Selon Marine Le Pen, ces partis partagent le même rêve de bouleverser l’ordre établi et d’imposer leur vision commune afin de « créer une organisation européenne qui soit une organisation européenne où les nations conservent leur liberté et leur souveraineté puisse maîtriser leurs frontières, puisse protéger leurs entreprises de la concurrence internationale déloyale ». Pour la présidente du Rassemblement national, « cette Europe-là que nous défendons avec Matteo Salvini, avec le FPÖ en Autriche est possible, peut-être, pour la première fois ».

Les partis populistes européens souhaitent ainsi créer leur propre groupe au Parlement européen afin de s’émanciper des groupes parlementaires existants et notamment du Parti Populaire Européen, parti en tête du Parlement et réunissant des forces politiques conservatrices.

L’influence réelle de ce nouveau groupe parlementaire européen reste néanmoins sujette à caution, et ce à deux égards.

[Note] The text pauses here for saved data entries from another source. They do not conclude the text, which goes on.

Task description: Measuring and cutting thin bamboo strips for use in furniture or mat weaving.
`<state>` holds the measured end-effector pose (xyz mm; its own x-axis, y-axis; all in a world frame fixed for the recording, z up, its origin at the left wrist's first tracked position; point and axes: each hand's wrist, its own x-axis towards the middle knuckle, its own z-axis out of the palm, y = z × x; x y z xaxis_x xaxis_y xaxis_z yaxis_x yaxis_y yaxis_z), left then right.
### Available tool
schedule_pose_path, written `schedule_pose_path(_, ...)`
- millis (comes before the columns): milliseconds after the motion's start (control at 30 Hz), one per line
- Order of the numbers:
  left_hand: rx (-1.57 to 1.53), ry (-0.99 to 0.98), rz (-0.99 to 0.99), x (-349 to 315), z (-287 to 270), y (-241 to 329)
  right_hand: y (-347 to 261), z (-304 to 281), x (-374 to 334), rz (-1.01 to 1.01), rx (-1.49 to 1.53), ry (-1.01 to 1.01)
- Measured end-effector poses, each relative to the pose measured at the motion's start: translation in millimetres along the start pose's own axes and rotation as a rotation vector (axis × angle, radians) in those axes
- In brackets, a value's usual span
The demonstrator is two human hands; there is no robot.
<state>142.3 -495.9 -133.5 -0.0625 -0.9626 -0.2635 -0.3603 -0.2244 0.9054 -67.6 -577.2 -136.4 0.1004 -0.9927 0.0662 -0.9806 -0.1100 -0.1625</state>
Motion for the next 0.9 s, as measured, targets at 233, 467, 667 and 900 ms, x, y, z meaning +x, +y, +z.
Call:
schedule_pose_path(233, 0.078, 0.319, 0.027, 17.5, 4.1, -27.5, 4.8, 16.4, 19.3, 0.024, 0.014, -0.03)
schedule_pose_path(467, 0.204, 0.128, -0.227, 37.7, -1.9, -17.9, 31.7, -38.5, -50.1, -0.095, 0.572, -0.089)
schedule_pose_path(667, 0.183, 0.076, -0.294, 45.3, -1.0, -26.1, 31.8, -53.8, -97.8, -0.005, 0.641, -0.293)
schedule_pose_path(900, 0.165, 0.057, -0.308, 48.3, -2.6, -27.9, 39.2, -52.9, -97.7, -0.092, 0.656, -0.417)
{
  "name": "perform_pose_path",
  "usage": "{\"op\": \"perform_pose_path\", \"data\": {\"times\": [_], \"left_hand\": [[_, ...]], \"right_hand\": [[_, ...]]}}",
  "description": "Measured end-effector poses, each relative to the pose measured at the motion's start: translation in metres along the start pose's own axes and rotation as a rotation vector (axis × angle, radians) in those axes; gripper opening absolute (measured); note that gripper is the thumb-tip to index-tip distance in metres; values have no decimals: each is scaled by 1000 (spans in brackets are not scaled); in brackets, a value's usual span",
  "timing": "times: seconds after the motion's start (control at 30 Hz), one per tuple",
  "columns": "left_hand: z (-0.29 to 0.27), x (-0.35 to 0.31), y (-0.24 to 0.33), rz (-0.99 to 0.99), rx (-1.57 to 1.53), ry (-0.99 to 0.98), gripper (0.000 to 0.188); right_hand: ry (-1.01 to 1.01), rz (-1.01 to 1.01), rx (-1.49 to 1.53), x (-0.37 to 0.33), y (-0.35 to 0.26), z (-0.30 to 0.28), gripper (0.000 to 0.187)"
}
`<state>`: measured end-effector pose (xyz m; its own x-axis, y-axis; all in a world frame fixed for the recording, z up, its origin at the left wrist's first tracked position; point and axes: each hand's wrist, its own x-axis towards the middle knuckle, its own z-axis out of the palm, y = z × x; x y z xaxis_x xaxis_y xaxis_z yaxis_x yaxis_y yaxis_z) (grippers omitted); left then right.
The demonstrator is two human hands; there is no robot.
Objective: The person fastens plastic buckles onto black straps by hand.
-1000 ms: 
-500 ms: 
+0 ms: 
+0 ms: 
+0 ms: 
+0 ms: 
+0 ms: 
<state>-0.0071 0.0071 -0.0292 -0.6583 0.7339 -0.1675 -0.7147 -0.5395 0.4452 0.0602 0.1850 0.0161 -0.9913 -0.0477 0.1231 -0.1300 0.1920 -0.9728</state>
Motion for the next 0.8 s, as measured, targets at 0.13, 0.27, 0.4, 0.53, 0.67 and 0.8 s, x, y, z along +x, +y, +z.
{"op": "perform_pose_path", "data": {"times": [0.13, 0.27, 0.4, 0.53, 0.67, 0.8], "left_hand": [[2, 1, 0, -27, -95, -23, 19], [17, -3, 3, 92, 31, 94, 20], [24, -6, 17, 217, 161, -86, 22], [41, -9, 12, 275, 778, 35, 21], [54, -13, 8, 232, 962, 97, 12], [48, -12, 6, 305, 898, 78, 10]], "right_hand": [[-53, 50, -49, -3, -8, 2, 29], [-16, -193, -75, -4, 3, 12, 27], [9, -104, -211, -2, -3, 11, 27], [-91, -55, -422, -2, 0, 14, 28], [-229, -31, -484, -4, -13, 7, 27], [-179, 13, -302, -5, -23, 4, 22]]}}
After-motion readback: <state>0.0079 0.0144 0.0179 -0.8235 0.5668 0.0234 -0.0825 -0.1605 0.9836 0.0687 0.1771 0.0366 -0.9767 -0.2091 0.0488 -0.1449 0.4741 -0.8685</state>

En effet, le nombre de sièges qu’obtiendront effectivement les partis populistes européens ne sont que des spéculations, plus de quatre mois avant la tenue du scrutin. En outre, il n’est pas certain que ces partis parviennent à trouver une ligne politique commune. Certains thèmes comme la souveraineté, la défense d’une identité judéo-chrétienne et l’immigration devraient faire consensus. Les positions économiques ou géopolitiques pourront constituer au contraire des sujets de vifs désaccords entre ces partis, tant les intérêts nationaux divergent. Reste à savoir si les partis populistes européens seront capables de faire fi de leurs différences pour peser davantage sur la scène européenne.